A likely source for such large, wind-generated waves in Santo Domingo Harbor on 29 August 1916 does exist, in that three hurricanes active in the Caribbean between 12 August and 2 September 1916, (the first struck Corpus Christi, Texas, on 18 August 1916) passed westward just to the south. Waves generated by these storms could well have combined to create large waves like those that struck Castine and Memphis. Such a circumstance appears to explain the waves better than the tsunami theory. Oceanographer Dr. George Pararas-Carayammis in particular published an extensively detailed rebuttal demonstrating that a tsunami could not have caused the near-loss of Castine and foundering of Memphis, but that the last of the three hurricanes, a category 2 hurricane, likely did, creating a 59 ft wave that reached a breaker height of 90 ft as it approached Memphis.

===World War I===
The United States entered World War I on 6 April 1917, and Castines time in the Caribbean ended in July 1917. On 5 August, she sailed to join the Patrol Force at Gibraltar, where she served until 21 December 1918, when she returned to the United States. The Navy Cross was awarded to the son of Rear Admiral Peter C. Assersen, Captain William Christian Asserson (21 August 1875 – 8 July 1939), for distinguished service as commanding officer of Castine while "engaged in the exacting and hazardous duty of transporting troops and supplies to European ports through waters infested with enemy submarines and naval mines" during World War I.

==Decommissioning and disposal==
Castine was decommissioned at New Orleans, Louisiana, on 28 August 1919 and sold on 5 August 1921 for $12,500.00; she was resold for $40,000.00 in 1923. On 12 December 1924, she was under tow to Texas, where she was to be scrapped, when an explosion aboard her caused her to sink in 20 minutes.

==Wreck==
The wreck of Castine was identified by Thales Geosolutions in 2001 as a modern ship in 105 ft of sea water.
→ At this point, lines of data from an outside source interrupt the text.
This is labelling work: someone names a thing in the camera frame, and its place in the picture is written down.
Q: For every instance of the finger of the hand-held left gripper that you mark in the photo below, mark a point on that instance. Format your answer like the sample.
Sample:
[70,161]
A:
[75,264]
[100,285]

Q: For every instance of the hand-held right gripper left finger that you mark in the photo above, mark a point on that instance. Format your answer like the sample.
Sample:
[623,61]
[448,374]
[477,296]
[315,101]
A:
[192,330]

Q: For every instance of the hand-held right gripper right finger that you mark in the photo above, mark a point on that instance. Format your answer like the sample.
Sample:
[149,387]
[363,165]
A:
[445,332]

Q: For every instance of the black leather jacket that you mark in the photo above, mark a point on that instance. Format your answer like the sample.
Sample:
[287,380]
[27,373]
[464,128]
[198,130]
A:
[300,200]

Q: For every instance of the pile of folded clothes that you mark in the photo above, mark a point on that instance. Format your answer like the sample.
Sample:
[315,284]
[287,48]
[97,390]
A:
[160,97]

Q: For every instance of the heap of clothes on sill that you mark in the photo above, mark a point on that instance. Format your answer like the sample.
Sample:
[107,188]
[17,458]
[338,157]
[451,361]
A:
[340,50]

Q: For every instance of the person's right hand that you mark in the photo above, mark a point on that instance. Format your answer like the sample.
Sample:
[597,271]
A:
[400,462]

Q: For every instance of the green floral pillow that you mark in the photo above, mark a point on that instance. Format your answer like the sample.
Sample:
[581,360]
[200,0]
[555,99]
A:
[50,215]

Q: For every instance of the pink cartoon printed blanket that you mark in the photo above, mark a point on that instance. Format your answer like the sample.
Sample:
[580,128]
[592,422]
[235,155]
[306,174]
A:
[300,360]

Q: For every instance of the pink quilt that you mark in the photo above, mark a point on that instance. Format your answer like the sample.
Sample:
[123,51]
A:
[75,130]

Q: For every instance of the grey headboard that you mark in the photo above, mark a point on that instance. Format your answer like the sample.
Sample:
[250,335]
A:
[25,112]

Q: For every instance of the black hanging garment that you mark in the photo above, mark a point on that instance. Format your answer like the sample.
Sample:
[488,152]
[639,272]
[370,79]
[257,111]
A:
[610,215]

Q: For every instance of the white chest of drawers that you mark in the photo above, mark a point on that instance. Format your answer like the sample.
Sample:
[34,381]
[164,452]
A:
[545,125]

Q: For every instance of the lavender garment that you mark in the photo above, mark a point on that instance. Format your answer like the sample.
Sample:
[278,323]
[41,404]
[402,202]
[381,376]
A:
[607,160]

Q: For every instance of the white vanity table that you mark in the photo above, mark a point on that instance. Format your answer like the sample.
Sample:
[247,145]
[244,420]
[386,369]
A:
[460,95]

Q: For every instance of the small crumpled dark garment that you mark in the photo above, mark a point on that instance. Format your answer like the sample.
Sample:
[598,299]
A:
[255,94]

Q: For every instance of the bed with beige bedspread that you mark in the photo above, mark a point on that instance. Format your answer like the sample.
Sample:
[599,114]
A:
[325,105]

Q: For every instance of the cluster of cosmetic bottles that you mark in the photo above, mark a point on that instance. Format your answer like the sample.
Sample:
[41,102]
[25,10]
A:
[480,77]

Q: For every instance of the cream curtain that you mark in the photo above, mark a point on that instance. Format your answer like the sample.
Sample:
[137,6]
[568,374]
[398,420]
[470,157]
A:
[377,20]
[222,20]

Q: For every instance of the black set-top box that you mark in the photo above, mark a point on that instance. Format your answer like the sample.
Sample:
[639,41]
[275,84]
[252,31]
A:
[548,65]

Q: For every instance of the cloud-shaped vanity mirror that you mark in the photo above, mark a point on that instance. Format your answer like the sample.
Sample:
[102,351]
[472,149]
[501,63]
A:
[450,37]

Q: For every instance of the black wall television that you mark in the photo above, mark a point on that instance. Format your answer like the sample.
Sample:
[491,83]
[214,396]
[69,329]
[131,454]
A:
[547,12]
Her wreck was documented further in May 2005 when a team from the United States Minerals Management Service (MMS) was identifying sonar targets. The site was re-examined by the MMS to evaluate damage following August 2005's Hurricane Katrina; the team found that even though Castines wreck was within 30 miles of the eye, very little damage occurred. In March 2009, the site was officially added to the National Register of Historic Places.